In the FishValue project (VærdiFisk) the main goal was to increase the biological and economical sustainability of the Danish Mixed fishery by increasing the gear selectivity and improve the quality of whole and processed fish. A horizontally divided codend was developed in the project to separate four fish species from Nephrops (Nephrops norvegicus) in an upper and lower compartment, respectively, to avoid physical contact between fish and animals with hard or spiny body surfaces. Focus was given to design and placement of a grid in the lower compartment to obtain an effective separation. Square meshes of different mesh sizes in the upper and lower compartment were used to investigate if it is possible to customise the selection of fish and Nephrops separately while retaining the most valuable catch. Quality assessments of the catch were performed to measure whether catch from the two compartments increased quality of whole fish and fish fillets, compared with the standard codend in which the catch components were mixed.
Design and placement of a grid in the lower codend gave an effective separation of all the species investigated when compared to the first version of the experimental codend. Catch from the upper compartment showed a significant quality improvement for whole fish, fillets and Nephrops compared to the standard codend.

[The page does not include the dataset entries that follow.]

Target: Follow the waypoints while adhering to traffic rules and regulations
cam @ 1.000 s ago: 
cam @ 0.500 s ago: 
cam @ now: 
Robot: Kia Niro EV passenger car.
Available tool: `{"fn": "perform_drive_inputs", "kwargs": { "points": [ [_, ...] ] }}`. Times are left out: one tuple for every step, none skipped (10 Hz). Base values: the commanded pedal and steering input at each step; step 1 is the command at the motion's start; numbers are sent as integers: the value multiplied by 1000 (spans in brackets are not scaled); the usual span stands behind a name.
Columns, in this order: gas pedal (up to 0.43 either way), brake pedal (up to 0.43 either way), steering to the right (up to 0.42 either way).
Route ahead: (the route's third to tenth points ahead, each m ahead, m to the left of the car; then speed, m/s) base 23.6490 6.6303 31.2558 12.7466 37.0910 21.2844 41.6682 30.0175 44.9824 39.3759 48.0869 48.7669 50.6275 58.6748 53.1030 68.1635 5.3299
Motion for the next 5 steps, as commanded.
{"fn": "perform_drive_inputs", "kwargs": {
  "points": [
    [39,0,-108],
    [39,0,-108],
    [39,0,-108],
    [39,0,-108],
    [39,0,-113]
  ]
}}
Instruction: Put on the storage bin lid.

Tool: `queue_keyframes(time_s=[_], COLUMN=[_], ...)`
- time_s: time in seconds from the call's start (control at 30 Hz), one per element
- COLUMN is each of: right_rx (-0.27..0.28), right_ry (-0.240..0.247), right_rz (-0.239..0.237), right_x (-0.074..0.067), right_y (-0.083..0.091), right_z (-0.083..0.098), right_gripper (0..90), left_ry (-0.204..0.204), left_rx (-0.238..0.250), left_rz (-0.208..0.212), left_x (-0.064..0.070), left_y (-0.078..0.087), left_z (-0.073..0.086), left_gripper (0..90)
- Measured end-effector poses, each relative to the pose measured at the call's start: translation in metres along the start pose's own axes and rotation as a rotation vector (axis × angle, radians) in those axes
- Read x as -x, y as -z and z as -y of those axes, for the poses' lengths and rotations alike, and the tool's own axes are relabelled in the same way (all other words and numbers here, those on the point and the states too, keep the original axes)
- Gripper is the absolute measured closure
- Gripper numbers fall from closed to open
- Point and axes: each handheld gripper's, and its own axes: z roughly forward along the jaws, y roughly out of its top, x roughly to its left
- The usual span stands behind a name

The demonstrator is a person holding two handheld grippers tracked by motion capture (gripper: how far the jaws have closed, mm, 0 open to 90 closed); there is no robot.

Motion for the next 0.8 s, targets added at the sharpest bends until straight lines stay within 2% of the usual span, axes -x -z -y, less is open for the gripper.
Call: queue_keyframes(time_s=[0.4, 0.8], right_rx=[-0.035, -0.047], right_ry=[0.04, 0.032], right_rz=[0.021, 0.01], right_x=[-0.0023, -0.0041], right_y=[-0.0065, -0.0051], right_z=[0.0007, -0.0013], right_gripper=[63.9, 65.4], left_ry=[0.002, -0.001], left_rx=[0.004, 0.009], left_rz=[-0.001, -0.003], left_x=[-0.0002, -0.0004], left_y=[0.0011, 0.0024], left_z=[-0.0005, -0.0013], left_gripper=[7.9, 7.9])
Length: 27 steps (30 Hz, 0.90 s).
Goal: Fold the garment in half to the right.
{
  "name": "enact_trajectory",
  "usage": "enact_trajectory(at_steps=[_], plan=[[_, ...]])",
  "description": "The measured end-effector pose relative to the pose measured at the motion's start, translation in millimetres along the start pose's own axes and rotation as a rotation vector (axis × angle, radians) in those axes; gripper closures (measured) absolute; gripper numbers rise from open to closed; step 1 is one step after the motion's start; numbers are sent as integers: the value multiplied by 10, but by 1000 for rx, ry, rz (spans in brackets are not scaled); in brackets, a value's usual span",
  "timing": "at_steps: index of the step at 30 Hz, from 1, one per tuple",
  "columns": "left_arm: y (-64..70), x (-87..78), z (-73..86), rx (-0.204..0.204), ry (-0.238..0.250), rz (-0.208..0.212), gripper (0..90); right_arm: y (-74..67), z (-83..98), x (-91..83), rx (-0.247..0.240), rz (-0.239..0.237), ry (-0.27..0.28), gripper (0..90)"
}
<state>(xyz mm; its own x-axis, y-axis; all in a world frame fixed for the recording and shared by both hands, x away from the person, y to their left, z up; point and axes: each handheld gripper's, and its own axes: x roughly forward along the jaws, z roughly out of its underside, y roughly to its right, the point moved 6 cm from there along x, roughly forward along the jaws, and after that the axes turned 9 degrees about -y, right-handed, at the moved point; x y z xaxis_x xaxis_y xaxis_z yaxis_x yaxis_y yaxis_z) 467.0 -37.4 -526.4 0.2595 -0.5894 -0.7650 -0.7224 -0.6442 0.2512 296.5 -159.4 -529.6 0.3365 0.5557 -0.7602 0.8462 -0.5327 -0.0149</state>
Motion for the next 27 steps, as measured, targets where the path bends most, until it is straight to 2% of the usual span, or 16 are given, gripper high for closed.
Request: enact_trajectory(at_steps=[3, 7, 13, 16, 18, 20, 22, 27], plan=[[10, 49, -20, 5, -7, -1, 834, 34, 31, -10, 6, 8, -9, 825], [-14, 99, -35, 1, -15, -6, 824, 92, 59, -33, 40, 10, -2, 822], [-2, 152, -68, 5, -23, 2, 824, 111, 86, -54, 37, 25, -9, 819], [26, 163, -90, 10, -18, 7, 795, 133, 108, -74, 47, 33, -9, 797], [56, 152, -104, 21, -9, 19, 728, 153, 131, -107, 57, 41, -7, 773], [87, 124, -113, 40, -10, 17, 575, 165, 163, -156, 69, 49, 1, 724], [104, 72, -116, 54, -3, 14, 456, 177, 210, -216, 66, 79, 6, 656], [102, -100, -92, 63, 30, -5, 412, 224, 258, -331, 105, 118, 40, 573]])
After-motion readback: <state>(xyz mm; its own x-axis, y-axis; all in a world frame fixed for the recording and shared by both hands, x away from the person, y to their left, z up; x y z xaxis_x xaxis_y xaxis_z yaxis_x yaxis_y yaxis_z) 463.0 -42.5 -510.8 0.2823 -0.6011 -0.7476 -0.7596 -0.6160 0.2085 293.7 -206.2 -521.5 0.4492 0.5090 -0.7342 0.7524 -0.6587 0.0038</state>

It was possible to customize the selection of fish and Nephrops separately and at the same time retain the most valuable catch using different mesh sizes of square meshes in the upper and lower codend. In fact, the horizontally divided codend had 10% higher catch rate of Nephrops compared to the standard codend. This more efficient fishery gives less fuel consumption per kilogram Nephrops caught, and may, if evaluated over longer time periods, imply less impact on the sea bottom than when fishing with the standard codend.
This project was coordinated by DTU Aqua and funded by the Danish Ministry of Food, Agriculture and Fisheries and the European Fisheries Fund (EFF).